* Problem
Could you work out how many lines in the material below hold the word "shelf"? Give only the number in reply.

* Data below
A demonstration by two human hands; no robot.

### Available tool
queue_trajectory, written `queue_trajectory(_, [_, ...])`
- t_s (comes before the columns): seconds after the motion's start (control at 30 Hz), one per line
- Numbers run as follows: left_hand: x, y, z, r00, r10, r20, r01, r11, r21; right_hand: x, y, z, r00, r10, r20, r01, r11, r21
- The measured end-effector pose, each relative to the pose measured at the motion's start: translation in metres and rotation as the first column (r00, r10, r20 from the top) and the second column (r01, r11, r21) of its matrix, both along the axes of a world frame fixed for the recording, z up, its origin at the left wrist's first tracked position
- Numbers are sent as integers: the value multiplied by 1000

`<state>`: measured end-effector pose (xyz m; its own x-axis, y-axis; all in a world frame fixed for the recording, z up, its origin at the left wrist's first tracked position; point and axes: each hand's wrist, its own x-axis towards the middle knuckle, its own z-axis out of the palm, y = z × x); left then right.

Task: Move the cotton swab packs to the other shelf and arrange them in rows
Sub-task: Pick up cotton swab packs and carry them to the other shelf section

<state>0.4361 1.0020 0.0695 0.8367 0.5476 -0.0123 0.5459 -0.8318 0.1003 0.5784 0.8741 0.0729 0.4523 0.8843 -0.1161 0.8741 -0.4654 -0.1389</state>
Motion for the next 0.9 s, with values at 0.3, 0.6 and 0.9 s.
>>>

* Task response
2